__Exercise prompt__
Somewhere below is a line with "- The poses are" and, later, a line with "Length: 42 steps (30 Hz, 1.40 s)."; repeat those two lines and all the lines between them, exactly as they are.

[Excerpts from a dataset]

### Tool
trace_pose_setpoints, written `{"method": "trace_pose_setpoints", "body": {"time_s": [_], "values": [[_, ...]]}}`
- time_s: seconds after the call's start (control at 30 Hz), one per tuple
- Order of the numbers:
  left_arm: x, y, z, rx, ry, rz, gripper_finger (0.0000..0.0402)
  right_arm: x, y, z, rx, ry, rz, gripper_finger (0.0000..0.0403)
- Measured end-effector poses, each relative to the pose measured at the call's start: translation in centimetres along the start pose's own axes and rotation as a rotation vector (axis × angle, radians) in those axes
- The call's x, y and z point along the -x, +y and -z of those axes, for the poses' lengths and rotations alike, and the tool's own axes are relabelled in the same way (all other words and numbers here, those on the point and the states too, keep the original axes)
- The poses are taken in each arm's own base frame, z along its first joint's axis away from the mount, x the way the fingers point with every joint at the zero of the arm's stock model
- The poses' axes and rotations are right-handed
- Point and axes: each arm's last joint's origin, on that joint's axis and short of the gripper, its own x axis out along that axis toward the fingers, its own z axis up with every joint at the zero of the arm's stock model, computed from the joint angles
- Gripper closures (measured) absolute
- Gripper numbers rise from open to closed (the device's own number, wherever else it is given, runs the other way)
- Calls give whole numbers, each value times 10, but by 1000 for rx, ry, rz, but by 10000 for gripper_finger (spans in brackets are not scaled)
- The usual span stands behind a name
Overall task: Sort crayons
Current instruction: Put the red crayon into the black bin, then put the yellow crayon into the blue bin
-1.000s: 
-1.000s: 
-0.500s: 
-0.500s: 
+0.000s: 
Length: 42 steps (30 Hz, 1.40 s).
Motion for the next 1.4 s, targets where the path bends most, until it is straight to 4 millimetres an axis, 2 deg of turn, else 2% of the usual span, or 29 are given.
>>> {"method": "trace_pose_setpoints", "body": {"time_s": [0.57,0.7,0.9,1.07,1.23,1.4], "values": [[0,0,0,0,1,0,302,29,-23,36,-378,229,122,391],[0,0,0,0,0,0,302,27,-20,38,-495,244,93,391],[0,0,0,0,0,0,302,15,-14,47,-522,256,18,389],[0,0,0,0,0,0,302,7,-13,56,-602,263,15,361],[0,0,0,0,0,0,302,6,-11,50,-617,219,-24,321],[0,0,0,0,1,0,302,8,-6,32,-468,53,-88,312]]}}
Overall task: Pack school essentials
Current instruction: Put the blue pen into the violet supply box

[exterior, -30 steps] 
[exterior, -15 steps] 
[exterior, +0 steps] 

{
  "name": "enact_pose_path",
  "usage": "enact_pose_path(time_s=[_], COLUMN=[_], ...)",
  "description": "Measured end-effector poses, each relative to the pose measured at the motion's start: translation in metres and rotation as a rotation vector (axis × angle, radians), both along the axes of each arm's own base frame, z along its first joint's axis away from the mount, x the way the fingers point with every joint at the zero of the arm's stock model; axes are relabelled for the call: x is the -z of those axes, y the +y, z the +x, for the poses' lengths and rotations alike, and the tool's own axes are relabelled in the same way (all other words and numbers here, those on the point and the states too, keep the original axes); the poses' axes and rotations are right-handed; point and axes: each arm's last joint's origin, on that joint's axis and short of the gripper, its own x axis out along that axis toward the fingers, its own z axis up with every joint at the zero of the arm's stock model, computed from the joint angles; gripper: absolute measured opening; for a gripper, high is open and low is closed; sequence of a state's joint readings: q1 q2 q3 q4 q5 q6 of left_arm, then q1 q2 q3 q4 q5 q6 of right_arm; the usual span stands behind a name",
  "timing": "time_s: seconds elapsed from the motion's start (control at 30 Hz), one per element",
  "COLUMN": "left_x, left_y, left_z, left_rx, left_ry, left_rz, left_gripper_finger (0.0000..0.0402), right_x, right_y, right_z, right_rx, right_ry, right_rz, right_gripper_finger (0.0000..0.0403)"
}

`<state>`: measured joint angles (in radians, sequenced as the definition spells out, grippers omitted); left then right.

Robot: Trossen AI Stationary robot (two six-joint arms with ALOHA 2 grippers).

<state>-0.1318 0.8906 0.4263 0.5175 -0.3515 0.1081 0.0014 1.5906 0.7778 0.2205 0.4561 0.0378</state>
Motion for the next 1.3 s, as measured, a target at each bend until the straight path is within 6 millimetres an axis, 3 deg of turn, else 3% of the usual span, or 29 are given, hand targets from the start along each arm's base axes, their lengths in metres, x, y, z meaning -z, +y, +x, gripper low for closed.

__Answer section__
- The poses are taken in each arm's own base frame, z along its first joint's axis away from the mount, x the way the fingers point with every joint at the zero of the arm's stock model
- The poses' axes and rotations are right-handed
- Point and axes: each arm's last joint's origin, on that joint's axis and short of the gripper, its own x axis out along that axis toward the fingers, its own z axis up with every joint at the zero of the arm's stock model, computed from the joint angles
- Gripper closures (measured) absolute
- Gripper numbers rise from open to closed (the device's own number, wherever else it is given, runs the other way)
- Calls give whole numbers, each value times 10, but by 1000 for rx, ry, rz, but by 10000 for gripper_finger (spans in brackets are not scaled)
- The usual span stands behind a name
Overall task: Sort crayons
Current instruction: Put the red crayon into the black bin, then put the yellow crayon into the blue bin
-1.000s: 
-1.000s: 
-0.500s: 
-0.500s: 
+0.000s: 
Length: 42 steps (30 Hz, 1.40 s).

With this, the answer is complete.